Ver también versión en inglés: What to do with Iran?
Tema
La relación de los países occidentales con Irán es difícil porque se enfrentan a un país con dos caras: una reformista, próxima y blanda, y otra conservadora, distante y dura, muy dura.
Resumen
Irán, como muchos otros países árabes y occidentales, atraviesa un proceso de dualización. Por un lado, cuenta en su sociedad y en su Gobierno con individuos cosmopolitas, globalizados, urbanitas, educados, laicos, liberales y autosuficientes con una importante capacidad de atracción (poder blando) hacia sus vecinos occidentales. Pero, por otro, cuenta con sectores aislacionistas, radicales, rurales, desfavorecidos y fanatizados que dificultan la aproximación occidental al lado oscuro de la revolución (poder duro).
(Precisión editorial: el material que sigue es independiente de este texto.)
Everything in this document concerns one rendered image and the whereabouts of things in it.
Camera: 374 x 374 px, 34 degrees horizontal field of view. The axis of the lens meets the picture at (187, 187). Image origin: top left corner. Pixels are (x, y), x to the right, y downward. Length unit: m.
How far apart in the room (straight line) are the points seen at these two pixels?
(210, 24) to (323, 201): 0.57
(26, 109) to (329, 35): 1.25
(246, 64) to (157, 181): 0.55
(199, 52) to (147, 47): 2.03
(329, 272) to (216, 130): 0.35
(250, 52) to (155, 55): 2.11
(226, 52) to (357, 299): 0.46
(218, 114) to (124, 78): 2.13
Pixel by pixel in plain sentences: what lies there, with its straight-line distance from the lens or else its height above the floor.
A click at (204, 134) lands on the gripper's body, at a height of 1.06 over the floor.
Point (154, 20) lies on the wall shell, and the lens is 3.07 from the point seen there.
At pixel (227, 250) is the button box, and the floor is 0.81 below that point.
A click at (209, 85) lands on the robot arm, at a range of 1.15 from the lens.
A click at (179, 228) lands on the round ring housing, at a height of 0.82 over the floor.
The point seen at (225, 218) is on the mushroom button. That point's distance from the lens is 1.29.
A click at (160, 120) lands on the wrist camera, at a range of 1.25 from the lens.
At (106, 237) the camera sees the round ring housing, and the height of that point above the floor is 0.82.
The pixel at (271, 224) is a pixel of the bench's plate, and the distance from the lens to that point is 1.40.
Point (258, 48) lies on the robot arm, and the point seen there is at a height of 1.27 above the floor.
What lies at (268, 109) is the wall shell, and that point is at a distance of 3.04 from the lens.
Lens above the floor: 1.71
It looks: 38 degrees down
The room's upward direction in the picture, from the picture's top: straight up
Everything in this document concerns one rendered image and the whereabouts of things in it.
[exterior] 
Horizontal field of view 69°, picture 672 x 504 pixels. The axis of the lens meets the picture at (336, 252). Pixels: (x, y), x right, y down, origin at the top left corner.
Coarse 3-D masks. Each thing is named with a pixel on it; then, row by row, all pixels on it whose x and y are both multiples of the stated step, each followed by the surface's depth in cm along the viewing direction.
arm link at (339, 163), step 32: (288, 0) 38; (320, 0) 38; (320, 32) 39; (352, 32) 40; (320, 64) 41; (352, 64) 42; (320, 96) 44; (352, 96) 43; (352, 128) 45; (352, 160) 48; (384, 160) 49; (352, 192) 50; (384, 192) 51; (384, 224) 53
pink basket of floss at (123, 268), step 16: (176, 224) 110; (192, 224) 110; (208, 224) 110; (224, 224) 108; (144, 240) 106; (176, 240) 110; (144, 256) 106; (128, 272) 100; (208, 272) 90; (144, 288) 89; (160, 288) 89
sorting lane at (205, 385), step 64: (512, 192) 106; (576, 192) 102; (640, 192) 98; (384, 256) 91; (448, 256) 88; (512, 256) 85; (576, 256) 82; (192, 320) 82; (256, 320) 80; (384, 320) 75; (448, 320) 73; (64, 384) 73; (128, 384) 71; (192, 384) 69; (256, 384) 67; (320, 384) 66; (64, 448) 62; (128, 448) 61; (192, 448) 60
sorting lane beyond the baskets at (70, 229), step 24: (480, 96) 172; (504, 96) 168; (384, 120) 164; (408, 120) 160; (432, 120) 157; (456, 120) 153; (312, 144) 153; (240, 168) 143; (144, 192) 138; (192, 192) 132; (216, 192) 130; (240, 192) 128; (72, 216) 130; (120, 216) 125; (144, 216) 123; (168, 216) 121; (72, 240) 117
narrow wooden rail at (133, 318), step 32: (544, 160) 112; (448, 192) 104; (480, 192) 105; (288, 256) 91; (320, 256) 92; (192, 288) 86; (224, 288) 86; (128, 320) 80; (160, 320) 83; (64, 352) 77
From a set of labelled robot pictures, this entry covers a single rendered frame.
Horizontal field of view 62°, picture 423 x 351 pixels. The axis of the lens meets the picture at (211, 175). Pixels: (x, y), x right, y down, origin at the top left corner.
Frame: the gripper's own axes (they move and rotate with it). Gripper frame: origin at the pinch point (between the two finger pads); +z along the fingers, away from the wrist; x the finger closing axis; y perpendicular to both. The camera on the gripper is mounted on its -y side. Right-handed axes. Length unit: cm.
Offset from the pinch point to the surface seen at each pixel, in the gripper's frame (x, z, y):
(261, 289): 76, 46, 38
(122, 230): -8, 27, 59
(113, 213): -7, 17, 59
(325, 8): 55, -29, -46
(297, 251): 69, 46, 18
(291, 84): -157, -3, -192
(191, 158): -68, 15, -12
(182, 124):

La dualización se traduce en un reparto de tareas entre el Gobierno, diplomáticos y militares encargados de las reformas internas y de las relaciones formales con terceros, por un lado, y del líder supremo, los guardianes y milicias de la Revolución encargadas de garantizar la influencia iraní en el entorno regional por otro. Dos caras de un mismo país que dificultan su relación con los países occidentales.
Análisis
La separación en dos bandos y su denominación como reformistas y conservadores no deja de ser una simplificación de la realidad, que sólo sirve para entenderla pero que no la refleja con fidelidad, porque siendo diferentes en sus visiones y expectativas, reformistas y conservadores están unidos por su pertenencia a un pasado histórico común, comparten el orgullo nacional, se solidarizan ante las presiones externas y sus dirigentes se han socializado en el régimen revolucionario. Sí que sirve para entender el reparto de tareas mencionado entre los dos interlocutores con los que las cancillerías y gobiernos occidentales se encuentran: uno amable y asequible con el que pueden entablar relaciones económicas, diplomáticas y culturales de cierta profundidad y otro intransigente y fanático, empeñado en exportar la revolución y la inestabilidad a todo el Oriente Medio. Siendo evidentes las dos caras de la sociedad iraní para los observadores occidentales, resulta más difícil cuantificar sus partidarios y, sobre todo, sustraerse a la tentación de primar aquella cara con la que coinciden sus filias o sus fobias. La falta de datos fiables sobre las tendencias sociales y políticas y el limitado conocimiento del régimen revolucionario impiden calcular con objetividad el modo de relacionarse con ambos interlocutores, con sus valedores o fustigadores y con los ciudadanos iraníes en su conjunto. Por eso, la aproximación de los gobiernos occidentales a Irán es tan complicada como necesaria en la actualidad.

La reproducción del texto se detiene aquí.